Central bankers could then reduce interest rates again until the next imbalance occurred. The crucial part of this process was that the policy tool of interest rates used by central bankers acted directly to mitigate the inflationary cause, namely excess consumer demand.

Turn now to the present day and the concerns about inflation in the UK economy.

The cause of the inflation is clearly not excess consumer demand, rather it could be argued that the UK economy has insufficient consumer demand. Today's inflation is caused by two factors, government taxation policy and rising commodity prices. UK CPI inflation excluding indirect taxation is currently running at about 2 per cent - in line with the target for the monetary policy committee, compared with the actual CPI inflation rate of 4 per cent - the difference is essentially the increases in VAT from 15 per cent to 17.5 per cent last year and to 20 per cent this year.

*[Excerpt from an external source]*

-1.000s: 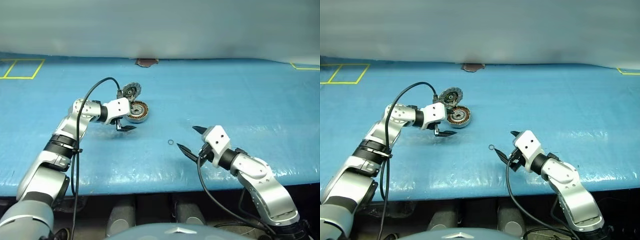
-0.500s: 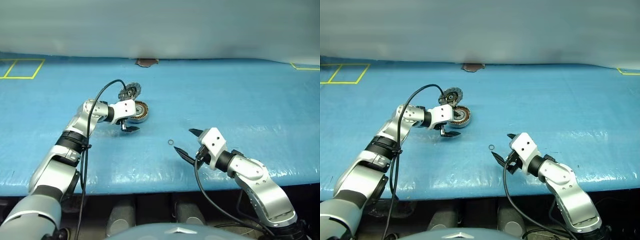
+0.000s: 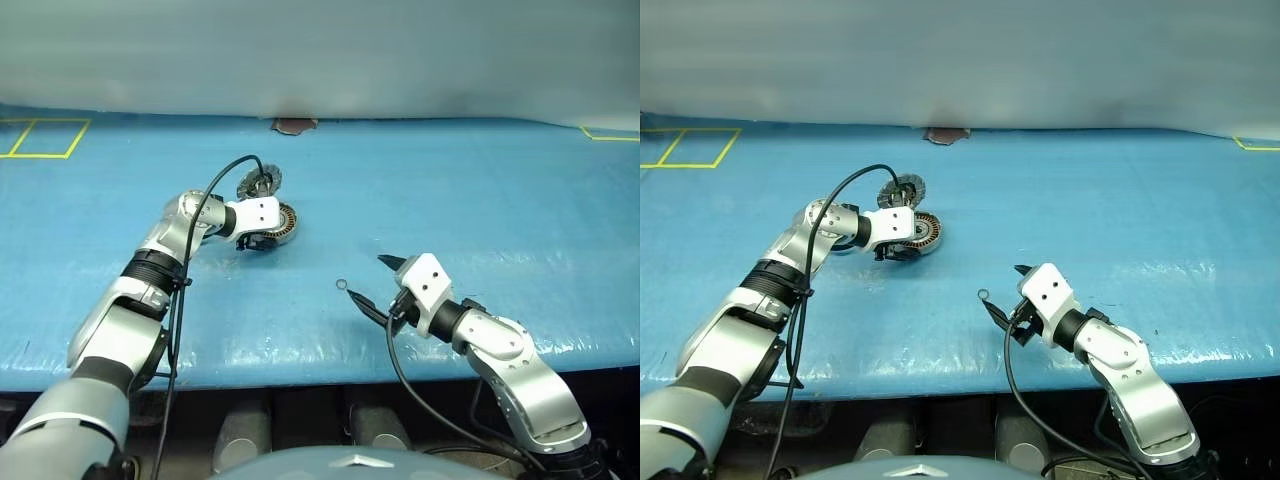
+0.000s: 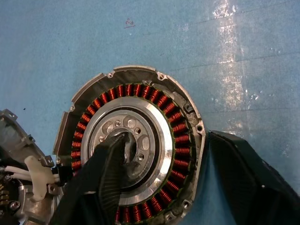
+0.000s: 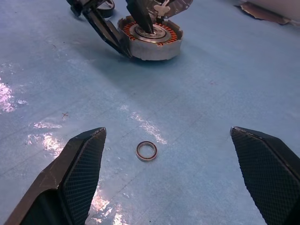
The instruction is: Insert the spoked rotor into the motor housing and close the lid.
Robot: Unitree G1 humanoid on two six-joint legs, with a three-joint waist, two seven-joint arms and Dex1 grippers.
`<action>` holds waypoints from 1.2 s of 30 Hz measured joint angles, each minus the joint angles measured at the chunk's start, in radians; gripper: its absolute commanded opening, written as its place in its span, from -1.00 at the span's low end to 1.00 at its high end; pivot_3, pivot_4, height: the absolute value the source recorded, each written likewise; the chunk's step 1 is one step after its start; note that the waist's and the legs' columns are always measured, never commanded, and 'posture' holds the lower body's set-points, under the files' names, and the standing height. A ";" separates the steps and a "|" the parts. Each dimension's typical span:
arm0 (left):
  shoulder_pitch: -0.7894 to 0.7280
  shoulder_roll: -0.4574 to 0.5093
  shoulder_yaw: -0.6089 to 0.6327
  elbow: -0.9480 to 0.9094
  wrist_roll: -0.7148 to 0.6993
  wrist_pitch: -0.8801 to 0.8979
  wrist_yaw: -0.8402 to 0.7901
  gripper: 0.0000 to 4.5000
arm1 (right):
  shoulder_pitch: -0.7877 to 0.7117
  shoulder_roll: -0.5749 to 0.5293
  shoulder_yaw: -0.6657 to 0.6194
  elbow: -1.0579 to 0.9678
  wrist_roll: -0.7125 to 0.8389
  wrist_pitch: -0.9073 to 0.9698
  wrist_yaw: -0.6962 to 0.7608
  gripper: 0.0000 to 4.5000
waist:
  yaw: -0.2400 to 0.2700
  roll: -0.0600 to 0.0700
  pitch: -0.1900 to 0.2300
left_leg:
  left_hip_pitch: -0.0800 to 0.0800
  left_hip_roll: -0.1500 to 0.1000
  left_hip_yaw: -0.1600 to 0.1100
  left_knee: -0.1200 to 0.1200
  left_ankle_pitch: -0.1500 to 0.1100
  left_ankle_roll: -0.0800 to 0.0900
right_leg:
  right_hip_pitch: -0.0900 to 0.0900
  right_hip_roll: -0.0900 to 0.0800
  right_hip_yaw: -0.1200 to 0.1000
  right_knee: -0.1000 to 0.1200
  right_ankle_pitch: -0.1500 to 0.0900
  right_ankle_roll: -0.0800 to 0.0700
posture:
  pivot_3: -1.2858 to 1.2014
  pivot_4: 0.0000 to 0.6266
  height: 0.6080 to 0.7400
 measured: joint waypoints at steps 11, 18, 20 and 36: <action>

This was part of the UK's fiscal consolidation, which consists of 80 per cent spending cuts and 20 per cent tax increases. Had the government chosen to increase income tax instead of VAT, then this tax increase would not have had any effect of the inflation rate (it may even have reduced it).

The next most significant effect on the rate of inflation has been the oil price, which began 2009 at about $40-odd per barrel and has since risen steadily to the current $100 or so per barrel.This causes significant and unavoidable cost increases in the economic value chain both as a direct energy input and also for transporting goods from producer to consumer.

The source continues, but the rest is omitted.